GOAL OF THE EXERCISE> Reproduce the lines below exactly. Begin with the first, end with the line containing "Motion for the", and leave out the pictures.

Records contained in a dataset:
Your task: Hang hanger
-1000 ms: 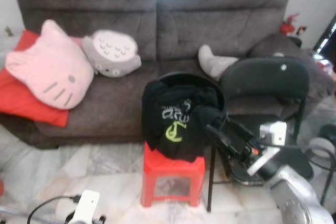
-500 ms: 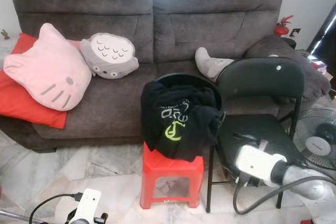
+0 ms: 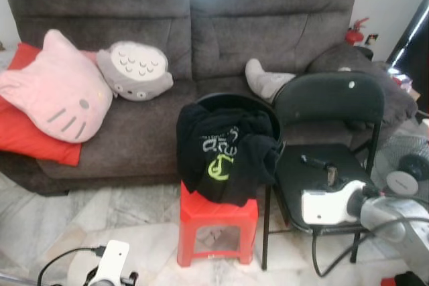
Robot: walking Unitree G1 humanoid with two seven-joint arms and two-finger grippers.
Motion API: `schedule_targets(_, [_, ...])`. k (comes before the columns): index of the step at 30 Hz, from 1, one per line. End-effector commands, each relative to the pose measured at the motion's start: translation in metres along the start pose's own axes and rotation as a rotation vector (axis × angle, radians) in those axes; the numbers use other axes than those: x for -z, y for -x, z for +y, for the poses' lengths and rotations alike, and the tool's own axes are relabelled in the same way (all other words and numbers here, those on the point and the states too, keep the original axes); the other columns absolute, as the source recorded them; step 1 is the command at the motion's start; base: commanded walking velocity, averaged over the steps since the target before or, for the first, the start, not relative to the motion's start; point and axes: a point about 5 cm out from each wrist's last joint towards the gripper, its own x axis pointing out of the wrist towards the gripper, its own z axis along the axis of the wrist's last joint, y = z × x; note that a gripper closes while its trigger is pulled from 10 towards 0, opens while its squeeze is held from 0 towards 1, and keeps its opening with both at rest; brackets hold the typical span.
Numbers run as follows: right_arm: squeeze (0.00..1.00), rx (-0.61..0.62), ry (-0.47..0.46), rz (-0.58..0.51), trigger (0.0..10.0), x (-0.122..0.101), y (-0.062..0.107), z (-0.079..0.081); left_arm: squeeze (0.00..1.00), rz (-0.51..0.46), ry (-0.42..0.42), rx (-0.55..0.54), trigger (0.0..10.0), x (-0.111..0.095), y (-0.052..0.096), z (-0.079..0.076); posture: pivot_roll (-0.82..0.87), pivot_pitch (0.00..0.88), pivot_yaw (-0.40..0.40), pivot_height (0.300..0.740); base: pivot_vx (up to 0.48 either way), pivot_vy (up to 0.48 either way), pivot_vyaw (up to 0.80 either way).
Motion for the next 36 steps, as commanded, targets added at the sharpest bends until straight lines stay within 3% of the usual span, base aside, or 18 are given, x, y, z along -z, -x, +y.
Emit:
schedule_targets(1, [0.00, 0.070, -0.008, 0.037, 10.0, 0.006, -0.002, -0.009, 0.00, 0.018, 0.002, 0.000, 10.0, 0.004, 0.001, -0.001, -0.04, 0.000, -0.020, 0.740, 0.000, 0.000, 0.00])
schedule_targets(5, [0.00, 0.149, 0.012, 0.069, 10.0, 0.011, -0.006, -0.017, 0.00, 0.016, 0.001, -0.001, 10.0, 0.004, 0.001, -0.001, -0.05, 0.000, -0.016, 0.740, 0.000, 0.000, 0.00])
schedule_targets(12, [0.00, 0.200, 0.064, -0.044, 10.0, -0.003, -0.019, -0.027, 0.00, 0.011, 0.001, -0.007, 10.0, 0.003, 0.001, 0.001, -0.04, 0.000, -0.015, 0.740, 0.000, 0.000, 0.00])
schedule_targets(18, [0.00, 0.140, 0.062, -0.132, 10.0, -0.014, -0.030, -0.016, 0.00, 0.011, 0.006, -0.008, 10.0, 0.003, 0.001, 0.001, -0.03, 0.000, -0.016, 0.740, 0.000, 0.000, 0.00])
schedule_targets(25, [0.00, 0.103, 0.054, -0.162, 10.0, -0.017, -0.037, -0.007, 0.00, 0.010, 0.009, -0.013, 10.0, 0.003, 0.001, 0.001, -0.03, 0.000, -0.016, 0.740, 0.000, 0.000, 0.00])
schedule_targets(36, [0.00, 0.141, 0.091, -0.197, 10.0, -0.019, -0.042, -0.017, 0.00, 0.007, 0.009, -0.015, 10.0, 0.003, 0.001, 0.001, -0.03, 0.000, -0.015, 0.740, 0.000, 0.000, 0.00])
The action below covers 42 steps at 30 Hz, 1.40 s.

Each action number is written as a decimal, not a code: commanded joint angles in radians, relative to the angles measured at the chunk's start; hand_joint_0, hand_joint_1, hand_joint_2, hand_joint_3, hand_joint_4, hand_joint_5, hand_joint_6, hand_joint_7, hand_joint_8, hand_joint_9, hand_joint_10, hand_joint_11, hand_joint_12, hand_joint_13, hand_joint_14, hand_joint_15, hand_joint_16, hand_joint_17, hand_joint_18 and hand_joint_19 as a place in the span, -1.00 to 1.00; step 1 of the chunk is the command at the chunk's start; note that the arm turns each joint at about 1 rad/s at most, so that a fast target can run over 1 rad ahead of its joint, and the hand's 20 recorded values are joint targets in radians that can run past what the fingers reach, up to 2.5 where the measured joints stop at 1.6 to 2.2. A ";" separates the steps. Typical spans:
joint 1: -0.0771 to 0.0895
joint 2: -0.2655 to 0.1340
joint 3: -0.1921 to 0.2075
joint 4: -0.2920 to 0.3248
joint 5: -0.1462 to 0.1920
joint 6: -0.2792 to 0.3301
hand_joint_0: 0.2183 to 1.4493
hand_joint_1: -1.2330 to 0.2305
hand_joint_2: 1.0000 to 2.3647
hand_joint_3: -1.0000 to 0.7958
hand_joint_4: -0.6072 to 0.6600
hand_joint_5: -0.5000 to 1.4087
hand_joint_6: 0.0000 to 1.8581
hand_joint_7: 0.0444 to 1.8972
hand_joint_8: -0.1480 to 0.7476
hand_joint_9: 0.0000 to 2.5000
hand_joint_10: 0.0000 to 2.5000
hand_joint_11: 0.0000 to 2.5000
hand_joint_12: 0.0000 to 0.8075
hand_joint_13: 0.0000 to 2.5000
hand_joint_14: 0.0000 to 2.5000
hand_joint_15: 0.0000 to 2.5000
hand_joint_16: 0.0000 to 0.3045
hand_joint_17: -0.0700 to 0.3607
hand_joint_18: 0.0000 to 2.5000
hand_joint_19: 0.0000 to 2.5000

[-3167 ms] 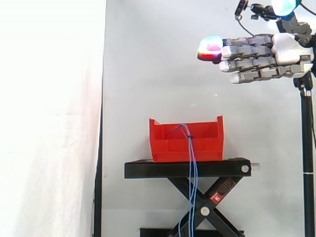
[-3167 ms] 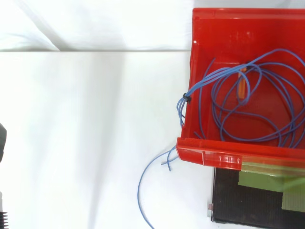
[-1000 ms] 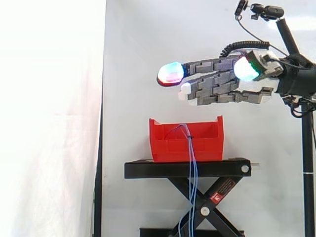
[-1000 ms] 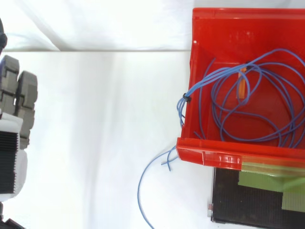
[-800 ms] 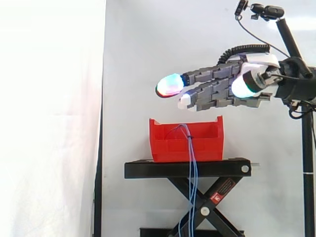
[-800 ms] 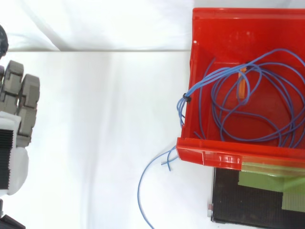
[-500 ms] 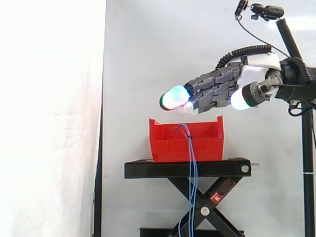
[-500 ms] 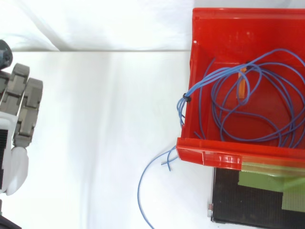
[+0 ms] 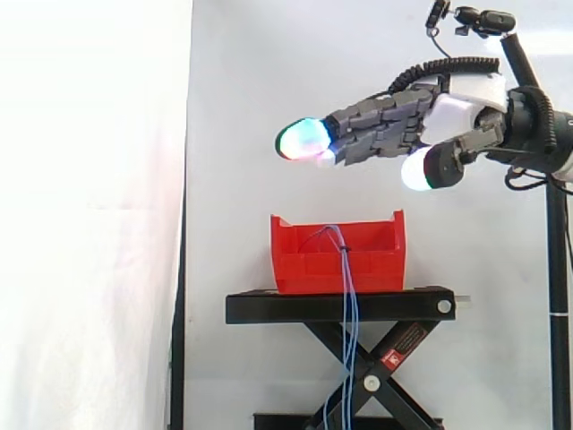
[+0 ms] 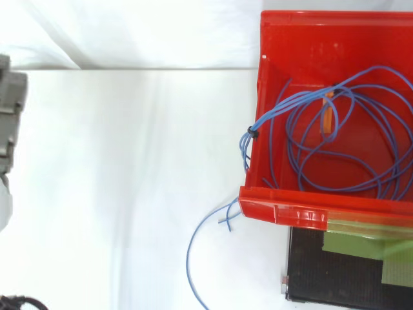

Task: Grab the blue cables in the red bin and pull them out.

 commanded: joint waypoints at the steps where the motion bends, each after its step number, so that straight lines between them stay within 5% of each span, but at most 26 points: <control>1: 0.006 -0.033 0.000 0.042 -0.058 -0.631 -0.12 -0.48 -1.00 -1.00 0.23 -0.04 -0.99 -0.77 -0.17 -0.46 -0.99 -0.77 -0.28 -0.66 -0.99 -0.85 -0.76 -0.30 -0.76 -0.70; 7: 0.014 -0.041 0.000 -0.001 -0.080 -0.546 -0.11 -0.47 -1.00 -1.00 0.23 -0.04 -0.99 -0.78 -0.17 -0.46 -0.99 -0.77 -0.28 -0.66 -0.99 -0.85 -0.76 -0.30 -0.76 -0.71; 13: 0.025 -0.041 -0.002 -0.125 -0.098 -0.482 -0.11 -0.47 -1.00 -1.00 0.23 -0.04 -0.99 -0.77 -0.17 -0.46 -0.99 -0.77 -0.28 -0.66 -0.99 -0.85 -0.76 -0.30 -0.76 -0.71; 24: 0.042 -0.070 0.000 -0.088 -0.104 -0.477 -0.11 -0.47 -1.00 -1.00 0.23 -0.04 -0.99 -0.77 -0.17 -0.46 -0.99 -0.77 -0.28 -0.65 -0.99 -0.85 -0.77 -0.30 -0.76 -0.71; 31: 0.043 -0.084 0.000 -0.114 -0.146 -0.480 -0.10 -0.47 -1.00 -1.00 0.23 -0.04 -0.99 -0.77 -0.17 -0.46 -0.99 -0.78 -0.28 -0.63 -0.99 -0.83 -0.76 -0.30 -0.75 -0.69; 38: 0.036 -0.084 0.026 -0.153 -0.253 -0.520 -0.10 -0.47 -1.00 -1.00 0.24 -0.04 -0.99 -0.77 -0.17 -0.46 -0.99 -0.77 -0.28 -0.63 -0.99 -0.83 -0.76 -0.30 -0.74 -0.69; 42: 0.026 -0.085 0.064 -0.180 -0.241 -0.530 -0.09 -0.46 -1.00 -1.00 0.24 -0.04 -0.99 -0.78 -0.17 -0.46 -0.99 -0.77 -0.28 -0.63 -0.99 -0.83 -0.76 -0.30 -0.73 -0.69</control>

SOLUTION FOR THIS TASK>
Your task: Hang hanger
-1000 ms: 
-500 ms: 
+0 ms: 
Robot: walking Unitree G1 humanoid with two seven-joint arms and two-finger grippers.
Motion API: `schedule_targets(_, [_, ...])`. k (comes before the columns): index of the step at 30 Hz, from 1, one per line. End-effector commands, each relative to the pose measured at the motion's start: translation in metres along the start pose's own axes and rotation as a rotation vector (axis × angle, radians) in those axes; the numbers use other axes than those: x for -z, y for -x, z for +y, for the poses' lengths and rotations alike, and the tool's own axes are relabelled in the same way (all other words and numbers here, those on the point and the states too, keep the original axes); the other columns absolute, as the source recorded them; step 1 is the command at the motion's start; base: commanded walking velocity, averaged over the steps since the target before or, for the first, the start, not relative to the motion's start; point and axes: a point about 5 cm out from each wrist's last joint towards the gripper, its own x axis pointing out of the wrist towards the gripper, its own z axis along the axis of the wrist's last joint, y = z × x; note that a gripper closes while its trigger is pulled from 10 towards 0, opens while its squeeze is held from 0 towards 1, and keeps its opening with both at rest; brackets hold the typical span.
Numbers run as follows: right_arm: squeeze (0.00..1.00), rx (-0.61..0.62), ry (-0.47..0.46), rz (-0.58..0.51), trigger (0.0..10.0), x (-0.122..0.101), y (-0.062..0.107), z (-0.079..0.081); left_arm: squeeze (0.00..1.00), rz (-0.51..0.46), ry (-0.42..0.42), rx (-0.55..0.54), trigger (0.0..10.0), x (-0.111..0.095), y (-0.052..0.096), z (-0.079..0.076); posture: pivot_roll (-0.82..0.87), pivot_pitch (0.00..0.88), pivot_yaw (-0.40..0.40), pivot_height (0.300..0.740); base: pivot_vx (up to 0.48 either way), pivot_vy (up to 0.48 either way), pivot_vyaw (up to 0.80 either way).
Motion for the next 36 steps, as commanded, targets added at the sharpest bends until straight lines stay within 3% of the usual span, base aside, or 18 are given, x, y, z along -z, -x, +y.

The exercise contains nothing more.